### Problem details
Each line in the entries that has the word "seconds" has to be copied.

******

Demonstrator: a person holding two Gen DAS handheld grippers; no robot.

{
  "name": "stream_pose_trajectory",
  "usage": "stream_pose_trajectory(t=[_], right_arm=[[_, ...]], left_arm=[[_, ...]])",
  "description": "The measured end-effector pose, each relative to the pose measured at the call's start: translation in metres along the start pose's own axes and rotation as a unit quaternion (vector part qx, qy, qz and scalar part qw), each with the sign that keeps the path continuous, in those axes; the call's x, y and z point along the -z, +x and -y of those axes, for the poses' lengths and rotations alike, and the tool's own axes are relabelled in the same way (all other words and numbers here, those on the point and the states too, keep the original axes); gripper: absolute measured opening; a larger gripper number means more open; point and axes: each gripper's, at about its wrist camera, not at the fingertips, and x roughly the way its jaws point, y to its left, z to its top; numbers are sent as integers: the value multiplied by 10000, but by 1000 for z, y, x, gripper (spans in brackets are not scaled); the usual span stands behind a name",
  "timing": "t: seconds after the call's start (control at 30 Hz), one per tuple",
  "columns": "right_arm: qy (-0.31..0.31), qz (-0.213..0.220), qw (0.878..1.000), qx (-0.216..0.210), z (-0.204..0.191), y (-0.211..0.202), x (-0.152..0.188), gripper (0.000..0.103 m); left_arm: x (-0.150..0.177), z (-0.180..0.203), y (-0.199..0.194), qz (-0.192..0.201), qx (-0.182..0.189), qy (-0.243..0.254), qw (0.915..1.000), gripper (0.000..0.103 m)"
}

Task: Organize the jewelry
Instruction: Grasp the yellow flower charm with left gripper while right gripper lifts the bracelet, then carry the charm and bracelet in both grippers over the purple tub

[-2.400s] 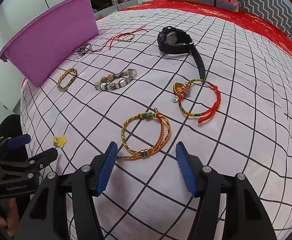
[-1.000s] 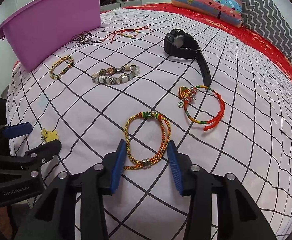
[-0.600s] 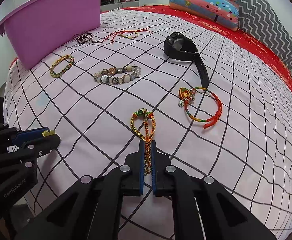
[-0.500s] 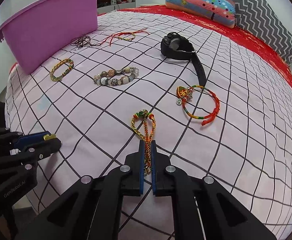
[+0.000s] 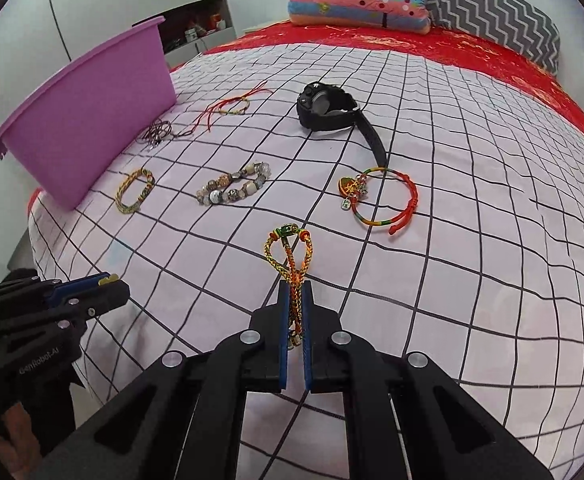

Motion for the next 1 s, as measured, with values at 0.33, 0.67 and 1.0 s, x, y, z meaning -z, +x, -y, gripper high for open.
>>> stream_pose_trajectory(t=[0.33,0.67,1.0], right_arm=[[417,325,9986,29,-19,-32,-20,6],[320,756,9963,-248,-80,-63,-78,6],[-263,993,9920,-734,-166,-69,-147,6]], left_arm=[[-29,-33,-46,419,87,264,9987,17],[-70,-84,-91,726,97,215,9971,17],[-126,-148,-132,1120,91,-1,9937,18]])
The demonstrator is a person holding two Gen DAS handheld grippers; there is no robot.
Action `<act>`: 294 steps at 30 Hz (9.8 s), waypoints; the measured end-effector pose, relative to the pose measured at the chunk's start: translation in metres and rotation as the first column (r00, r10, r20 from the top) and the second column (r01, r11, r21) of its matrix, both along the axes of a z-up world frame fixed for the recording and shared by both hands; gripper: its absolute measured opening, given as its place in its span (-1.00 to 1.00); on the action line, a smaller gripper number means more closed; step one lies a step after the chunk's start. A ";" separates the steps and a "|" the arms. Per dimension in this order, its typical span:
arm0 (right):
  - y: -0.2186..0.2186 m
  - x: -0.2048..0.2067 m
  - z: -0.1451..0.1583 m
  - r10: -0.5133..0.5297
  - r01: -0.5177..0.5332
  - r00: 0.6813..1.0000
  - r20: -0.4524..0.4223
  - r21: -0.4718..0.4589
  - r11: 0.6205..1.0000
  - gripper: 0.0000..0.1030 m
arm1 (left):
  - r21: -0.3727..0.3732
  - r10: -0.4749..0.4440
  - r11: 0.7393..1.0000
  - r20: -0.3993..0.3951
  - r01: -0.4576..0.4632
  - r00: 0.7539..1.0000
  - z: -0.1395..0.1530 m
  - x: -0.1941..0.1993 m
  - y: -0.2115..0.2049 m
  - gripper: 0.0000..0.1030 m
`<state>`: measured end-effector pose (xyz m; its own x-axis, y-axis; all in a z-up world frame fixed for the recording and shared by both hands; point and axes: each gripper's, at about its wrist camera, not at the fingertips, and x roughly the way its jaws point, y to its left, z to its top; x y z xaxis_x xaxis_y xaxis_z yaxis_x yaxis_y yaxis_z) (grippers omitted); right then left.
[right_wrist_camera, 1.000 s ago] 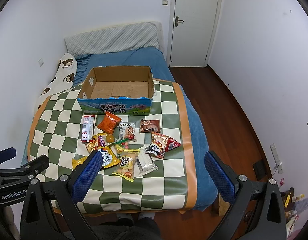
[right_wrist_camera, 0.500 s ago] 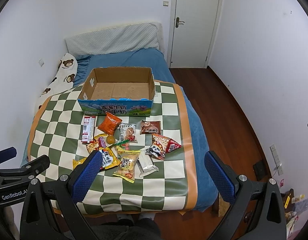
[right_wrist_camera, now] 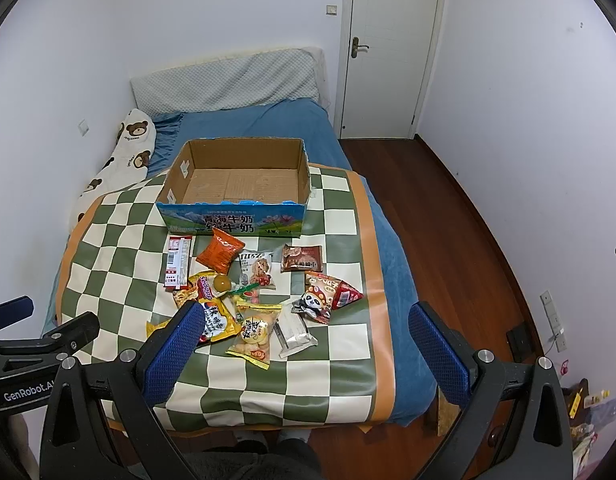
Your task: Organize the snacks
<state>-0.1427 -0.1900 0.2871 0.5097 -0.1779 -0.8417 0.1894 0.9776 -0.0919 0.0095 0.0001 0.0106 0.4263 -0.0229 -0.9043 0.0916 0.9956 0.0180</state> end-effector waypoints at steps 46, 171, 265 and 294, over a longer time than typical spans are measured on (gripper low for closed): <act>-0.009 0.014 -0.042 -0.020 0.032 0.997 -0.079 0.158 0.987 1.00 | 0.039 0.070 0.997 -0.029 -0.069 0.997 -0.028 0.030 0.017 1.00; -0.026 0.398 -0.246 0.091 0.068 0.961 -0.261 0.543 0.837 -0.22 | -0.225 -0.053 0.974 -0.182 0.011 0.982 -0.075 0.313 -0.033 0.28; -0.006 0.152 -0.421 0.014 0.178 0.750 -0.661 0.222 0.959 0.23 | 0.098 0.190 0.981 -0.615 -0.165 0.765 -0.276 0.023 0.139 0.57; 0.034 0.150 -0.430 0.028 0.247 0.748 -0.664 0.318 0.915 0.31 | 0.037 0.005 0.999 -0.516 0.016 0.857 -0.253 0.038 0.089 0.59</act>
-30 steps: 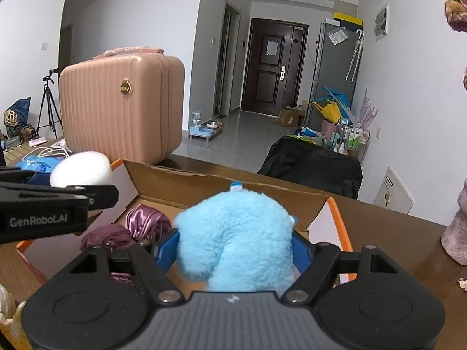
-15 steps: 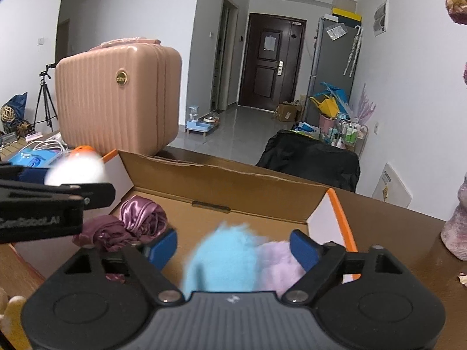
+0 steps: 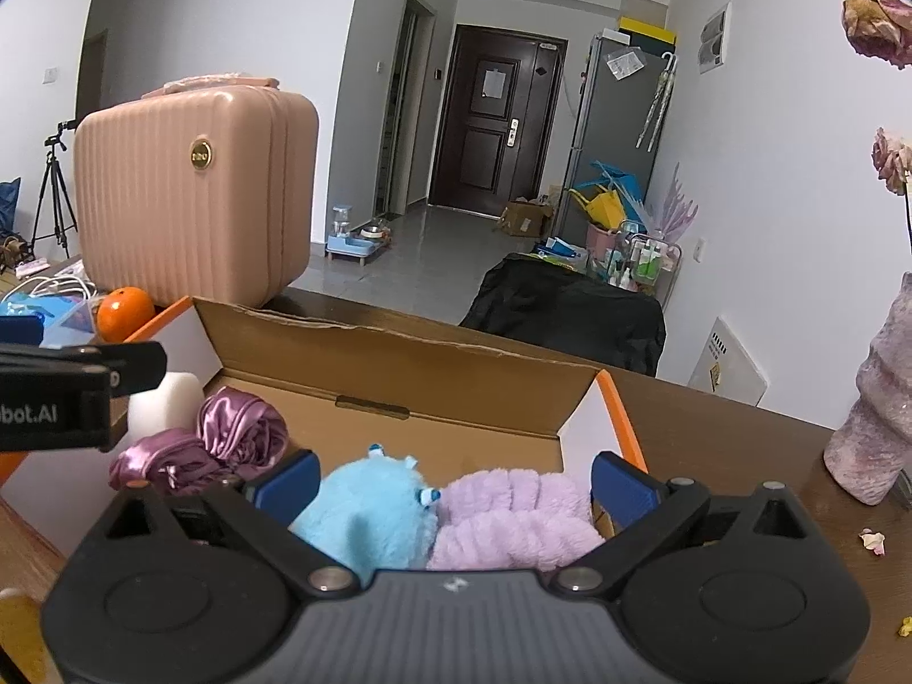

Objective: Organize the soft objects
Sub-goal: 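Withdraw both open tools from the box back toward the remaining items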

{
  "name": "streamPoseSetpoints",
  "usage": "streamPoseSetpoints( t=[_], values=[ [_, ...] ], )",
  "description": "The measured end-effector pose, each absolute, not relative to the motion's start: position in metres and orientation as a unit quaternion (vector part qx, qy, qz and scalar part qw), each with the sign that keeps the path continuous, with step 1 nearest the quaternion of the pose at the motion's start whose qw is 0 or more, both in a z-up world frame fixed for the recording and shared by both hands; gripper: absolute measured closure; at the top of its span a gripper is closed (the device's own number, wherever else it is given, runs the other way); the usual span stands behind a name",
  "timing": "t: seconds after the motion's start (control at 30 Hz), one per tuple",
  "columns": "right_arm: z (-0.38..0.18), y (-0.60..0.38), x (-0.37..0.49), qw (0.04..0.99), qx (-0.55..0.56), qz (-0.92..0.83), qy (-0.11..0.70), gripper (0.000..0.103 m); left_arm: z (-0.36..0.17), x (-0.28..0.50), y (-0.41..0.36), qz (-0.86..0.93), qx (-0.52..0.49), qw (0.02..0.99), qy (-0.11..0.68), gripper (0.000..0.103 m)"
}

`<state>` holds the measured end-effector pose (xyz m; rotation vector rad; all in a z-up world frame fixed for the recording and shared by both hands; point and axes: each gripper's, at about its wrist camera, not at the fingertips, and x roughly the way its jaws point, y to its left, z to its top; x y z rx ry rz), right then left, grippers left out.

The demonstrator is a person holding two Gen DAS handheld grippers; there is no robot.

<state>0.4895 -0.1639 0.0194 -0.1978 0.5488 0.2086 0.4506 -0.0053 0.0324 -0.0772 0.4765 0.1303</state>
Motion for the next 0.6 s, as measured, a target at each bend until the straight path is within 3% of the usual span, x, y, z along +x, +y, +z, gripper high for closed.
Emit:
streamPoseSetpoints(
  t=[0.6],
  values=[
    [0.031, -0.18, 0.446, 0.965, -0.093, 0.11, 0.221, 0.001, 0.041, 0.422, -0.001, 0.054, -0.043, 0.976, 0.205, 0.0]
  ],
)
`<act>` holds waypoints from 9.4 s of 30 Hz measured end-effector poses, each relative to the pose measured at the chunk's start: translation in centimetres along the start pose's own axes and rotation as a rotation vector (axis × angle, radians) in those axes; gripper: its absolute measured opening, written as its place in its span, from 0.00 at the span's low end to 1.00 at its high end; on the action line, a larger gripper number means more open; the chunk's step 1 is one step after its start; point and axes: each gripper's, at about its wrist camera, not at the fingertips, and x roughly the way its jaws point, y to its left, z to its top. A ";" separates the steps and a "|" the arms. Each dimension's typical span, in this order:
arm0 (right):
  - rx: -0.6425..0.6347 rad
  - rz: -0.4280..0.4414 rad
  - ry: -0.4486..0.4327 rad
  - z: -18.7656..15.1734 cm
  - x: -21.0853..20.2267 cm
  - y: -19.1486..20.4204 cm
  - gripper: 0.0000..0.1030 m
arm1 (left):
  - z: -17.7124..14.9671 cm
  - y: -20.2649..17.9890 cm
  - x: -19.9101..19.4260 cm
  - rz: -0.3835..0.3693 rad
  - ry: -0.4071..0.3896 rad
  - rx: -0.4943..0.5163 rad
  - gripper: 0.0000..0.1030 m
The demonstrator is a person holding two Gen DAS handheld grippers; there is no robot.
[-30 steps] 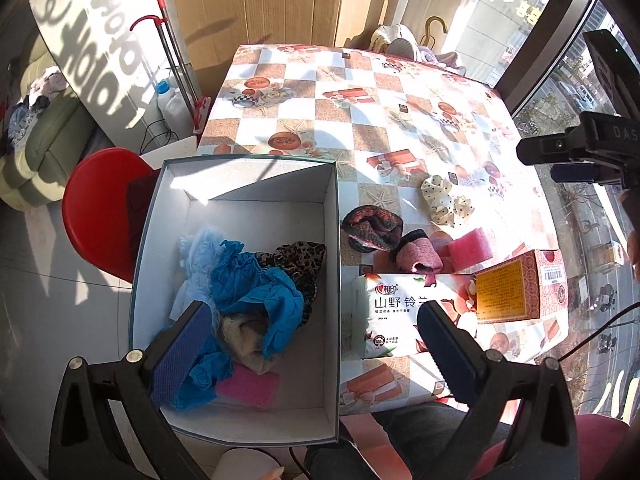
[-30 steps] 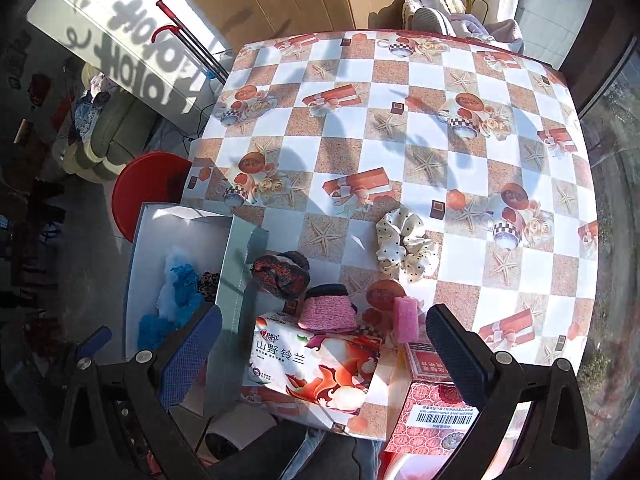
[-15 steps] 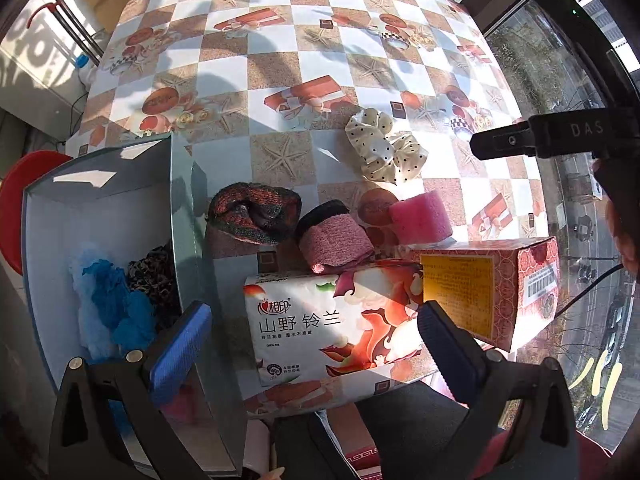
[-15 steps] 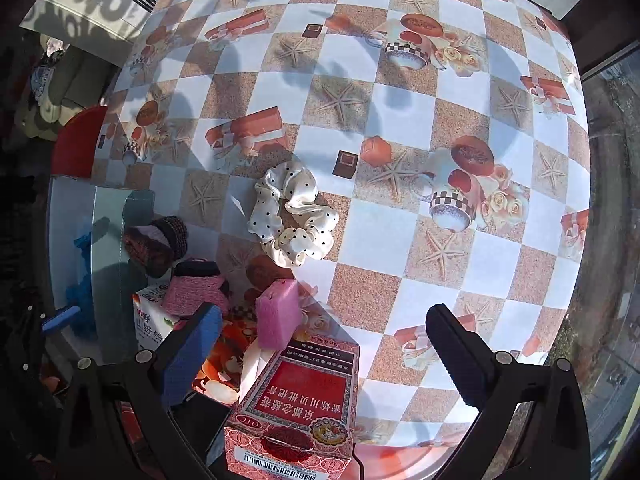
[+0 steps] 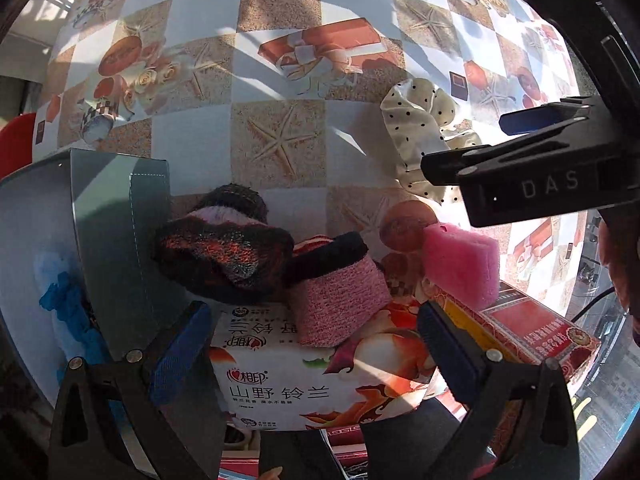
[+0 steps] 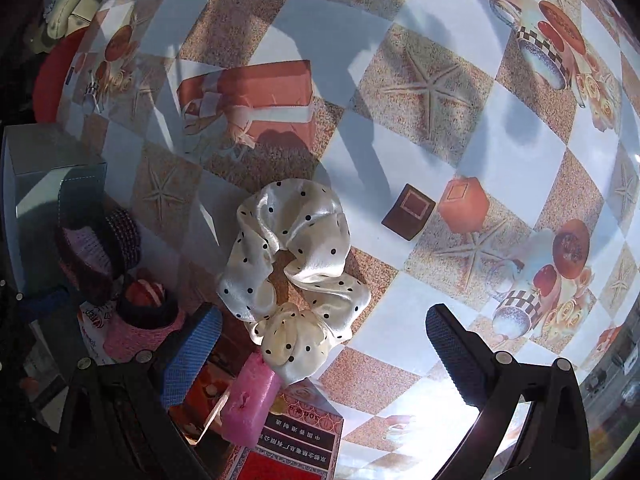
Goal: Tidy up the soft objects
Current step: 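Grasp the dark striped knit hat with left tool while right tool grasps polka-dot scrunchie, then lift and carry the knit hat and scrunchie over the white box, then hold the knit hat and polka-dot scrunchie above the box, then open both tools to drop the knit hat and scrunchie into the box, then move both tools from the box over the table toward the pink items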
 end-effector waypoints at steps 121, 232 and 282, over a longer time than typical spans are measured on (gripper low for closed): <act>-0.325 0.138 -0.401 -10.6 -11.2 36.1 0.26 | -27.8 19.7 -12.0 0.155 -0.635 -0.303 0.39; -0.214 0.180 -0.367 -7.2 -11.1 31.4 0.26 | -23.3 21.7 -8.7 0.087 -0.500 -0.401 0.39; -0.094 0.233 -0.332 -5.4 -14.0 22.6 1.00 | -20.3 19.8 -11.1 -0.024 -0.552 -0.458 1.00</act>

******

### Solution for this problem
  "timing": "t: seconds after the call's start (control at 30 Hz), one per tuple",
  "timing": "t: seconds after the motion's start (control at 30 Hz), one per tuple",

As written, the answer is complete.